• Aim of the task:
Go through the listing below and show each line that has the word "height".

BEGIN

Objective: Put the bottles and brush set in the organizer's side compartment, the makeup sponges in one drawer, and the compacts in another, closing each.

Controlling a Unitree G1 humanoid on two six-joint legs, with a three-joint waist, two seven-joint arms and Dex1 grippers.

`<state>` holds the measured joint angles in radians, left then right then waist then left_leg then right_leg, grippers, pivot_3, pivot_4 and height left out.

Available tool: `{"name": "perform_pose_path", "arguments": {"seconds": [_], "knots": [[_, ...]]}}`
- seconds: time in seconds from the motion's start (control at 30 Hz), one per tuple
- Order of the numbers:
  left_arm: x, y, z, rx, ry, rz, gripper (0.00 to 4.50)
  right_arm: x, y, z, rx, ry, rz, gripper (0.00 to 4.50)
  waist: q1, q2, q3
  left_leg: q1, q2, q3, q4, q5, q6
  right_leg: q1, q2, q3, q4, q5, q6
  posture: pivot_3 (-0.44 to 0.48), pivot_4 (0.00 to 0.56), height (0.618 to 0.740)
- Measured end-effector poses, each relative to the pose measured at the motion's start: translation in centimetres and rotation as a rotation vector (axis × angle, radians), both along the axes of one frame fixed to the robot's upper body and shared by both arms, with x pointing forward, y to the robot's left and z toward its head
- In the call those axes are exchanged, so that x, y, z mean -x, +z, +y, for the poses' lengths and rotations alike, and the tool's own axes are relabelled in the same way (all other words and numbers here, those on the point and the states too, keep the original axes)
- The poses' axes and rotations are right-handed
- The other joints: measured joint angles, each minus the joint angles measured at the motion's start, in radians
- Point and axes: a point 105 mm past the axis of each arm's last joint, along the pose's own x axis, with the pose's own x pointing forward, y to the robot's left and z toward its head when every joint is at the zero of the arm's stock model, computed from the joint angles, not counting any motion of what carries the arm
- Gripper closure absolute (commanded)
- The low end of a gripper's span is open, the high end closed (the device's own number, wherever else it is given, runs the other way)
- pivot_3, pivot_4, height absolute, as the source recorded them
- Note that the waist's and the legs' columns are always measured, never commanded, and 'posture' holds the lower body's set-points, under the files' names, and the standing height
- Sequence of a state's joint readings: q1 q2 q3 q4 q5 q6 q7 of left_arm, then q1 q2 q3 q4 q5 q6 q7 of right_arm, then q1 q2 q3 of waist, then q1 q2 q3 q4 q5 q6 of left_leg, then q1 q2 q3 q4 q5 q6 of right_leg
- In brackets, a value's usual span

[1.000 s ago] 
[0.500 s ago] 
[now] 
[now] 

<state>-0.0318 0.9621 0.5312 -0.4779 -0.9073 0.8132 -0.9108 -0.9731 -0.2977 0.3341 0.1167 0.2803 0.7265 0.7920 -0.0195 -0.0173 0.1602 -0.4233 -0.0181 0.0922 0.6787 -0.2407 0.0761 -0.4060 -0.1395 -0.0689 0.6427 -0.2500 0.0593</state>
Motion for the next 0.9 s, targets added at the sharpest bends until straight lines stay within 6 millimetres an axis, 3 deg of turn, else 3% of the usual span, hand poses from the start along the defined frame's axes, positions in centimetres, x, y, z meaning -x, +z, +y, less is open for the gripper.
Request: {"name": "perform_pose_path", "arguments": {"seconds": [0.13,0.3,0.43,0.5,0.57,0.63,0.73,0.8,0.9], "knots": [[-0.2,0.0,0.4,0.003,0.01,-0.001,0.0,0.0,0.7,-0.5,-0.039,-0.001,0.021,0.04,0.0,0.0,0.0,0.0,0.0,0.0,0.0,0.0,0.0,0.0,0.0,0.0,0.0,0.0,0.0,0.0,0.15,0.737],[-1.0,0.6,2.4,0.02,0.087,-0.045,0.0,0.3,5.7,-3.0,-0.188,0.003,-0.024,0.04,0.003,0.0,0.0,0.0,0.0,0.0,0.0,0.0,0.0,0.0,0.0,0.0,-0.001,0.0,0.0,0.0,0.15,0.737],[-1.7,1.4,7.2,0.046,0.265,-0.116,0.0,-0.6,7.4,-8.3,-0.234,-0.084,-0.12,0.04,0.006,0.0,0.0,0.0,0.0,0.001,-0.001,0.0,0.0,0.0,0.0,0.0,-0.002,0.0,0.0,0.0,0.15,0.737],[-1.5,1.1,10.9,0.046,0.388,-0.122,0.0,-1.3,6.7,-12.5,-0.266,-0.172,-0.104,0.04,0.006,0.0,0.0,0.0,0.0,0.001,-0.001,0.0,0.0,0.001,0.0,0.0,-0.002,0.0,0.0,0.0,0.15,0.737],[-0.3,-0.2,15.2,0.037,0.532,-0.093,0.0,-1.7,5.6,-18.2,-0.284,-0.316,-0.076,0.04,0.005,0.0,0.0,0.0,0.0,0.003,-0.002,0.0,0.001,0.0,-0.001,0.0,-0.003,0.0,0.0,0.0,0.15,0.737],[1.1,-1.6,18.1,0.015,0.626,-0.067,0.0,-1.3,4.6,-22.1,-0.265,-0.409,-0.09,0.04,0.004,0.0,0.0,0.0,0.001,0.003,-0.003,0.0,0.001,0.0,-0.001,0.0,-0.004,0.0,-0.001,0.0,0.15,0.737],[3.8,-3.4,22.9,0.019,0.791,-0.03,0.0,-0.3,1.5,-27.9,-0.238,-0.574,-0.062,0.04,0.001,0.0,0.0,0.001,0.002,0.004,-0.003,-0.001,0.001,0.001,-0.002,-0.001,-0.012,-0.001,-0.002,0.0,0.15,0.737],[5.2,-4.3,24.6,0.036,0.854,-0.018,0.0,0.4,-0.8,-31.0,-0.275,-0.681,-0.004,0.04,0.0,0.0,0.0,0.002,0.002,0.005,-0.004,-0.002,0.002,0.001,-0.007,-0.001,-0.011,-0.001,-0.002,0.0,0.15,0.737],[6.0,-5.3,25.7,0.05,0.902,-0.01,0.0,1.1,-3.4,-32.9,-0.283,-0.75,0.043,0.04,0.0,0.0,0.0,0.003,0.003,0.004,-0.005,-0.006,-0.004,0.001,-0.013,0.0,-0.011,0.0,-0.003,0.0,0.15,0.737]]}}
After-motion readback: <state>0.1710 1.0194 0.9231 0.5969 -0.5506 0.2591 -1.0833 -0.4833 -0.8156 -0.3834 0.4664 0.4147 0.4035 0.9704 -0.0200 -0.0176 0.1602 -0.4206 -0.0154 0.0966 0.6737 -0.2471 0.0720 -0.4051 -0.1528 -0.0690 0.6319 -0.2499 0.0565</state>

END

• Response area:
`<state>` holds the measured joint angles in radians, left then right then waist then left_leg then right_leg, grippers, pivot_3, pivot_4 and height left out.
  posture: pivot_3 (-0.44 to 0.48), pivot_4 (0.00 to 0.56), height (0.618 to 0.740)
- pivot_3, pivot_4, height absolute, as the source recorded them
- Note that the waist's and the legs' columns are always measured, never commanded, and 'posture' holds the lower body's set-points, under the files' names, and the standing height

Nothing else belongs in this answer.